Kobe Bryant: Remembering Los Angeles Lakers legend's historic 81-point game vs Raptors (2024)

Fifteen years ago this month, Kobe Bryant put up 81 points against the Toronto Raptors and redefined what was possible for a perimeter player in the NBA. An almost peerless feat of scoring, the game remains the most compelling distillation of a legacy that still reaches far and wide.

Bryant enters with six minutes remaining in the second quarter. He watches a baby-faced Chris Bosh sink two free throws to increase the Raptors lead to 14. His team-mates are struggling badly on both ends of the floor. Kobe swishes a corner three with his first touch of the ball and you cannot help thinking what everyone thinks, that this is it, this is when it happens.

When it happens. You will now witness the only moment in recorded history when a person turned into an avalanche.
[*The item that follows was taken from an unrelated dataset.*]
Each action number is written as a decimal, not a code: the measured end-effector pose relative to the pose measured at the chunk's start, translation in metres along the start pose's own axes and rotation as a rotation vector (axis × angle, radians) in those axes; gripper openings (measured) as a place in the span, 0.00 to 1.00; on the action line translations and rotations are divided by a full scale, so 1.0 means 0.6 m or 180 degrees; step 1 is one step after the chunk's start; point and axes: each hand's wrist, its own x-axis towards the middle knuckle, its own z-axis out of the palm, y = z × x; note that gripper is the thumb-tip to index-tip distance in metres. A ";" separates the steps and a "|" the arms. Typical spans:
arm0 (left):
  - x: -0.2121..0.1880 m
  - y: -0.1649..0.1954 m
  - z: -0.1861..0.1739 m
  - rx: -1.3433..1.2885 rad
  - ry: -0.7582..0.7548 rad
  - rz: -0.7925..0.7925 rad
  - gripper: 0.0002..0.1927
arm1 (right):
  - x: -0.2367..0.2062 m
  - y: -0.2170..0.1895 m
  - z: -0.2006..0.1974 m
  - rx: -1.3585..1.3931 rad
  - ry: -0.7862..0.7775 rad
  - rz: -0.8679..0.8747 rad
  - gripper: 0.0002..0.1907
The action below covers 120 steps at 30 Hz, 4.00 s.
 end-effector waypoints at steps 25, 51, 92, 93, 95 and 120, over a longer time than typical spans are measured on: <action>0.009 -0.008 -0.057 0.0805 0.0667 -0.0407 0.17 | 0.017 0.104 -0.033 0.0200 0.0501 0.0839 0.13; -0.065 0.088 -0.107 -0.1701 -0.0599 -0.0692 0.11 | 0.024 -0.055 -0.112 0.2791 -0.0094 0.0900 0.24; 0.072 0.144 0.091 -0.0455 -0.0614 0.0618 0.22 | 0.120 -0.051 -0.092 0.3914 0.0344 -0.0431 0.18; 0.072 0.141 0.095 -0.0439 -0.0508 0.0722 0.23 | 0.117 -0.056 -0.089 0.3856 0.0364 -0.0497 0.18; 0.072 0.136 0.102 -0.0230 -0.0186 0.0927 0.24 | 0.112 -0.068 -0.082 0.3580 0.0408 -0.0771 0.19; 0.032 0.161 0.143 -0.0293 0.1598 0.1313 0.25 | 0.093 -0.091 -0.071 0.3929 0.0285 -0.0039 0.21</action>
Instead, Bryant, because he is only Kobe when he makes them, proceeds to miss his next three shots. The first is a heavily contested pull-up two. His favourite. Clank. So is the second, but with the benefit of an additional defender covering him. Clank. The third is a failed drive to the basket and a hopeless fall-away with four (four) Raptors players swarming him in the paint. Clank.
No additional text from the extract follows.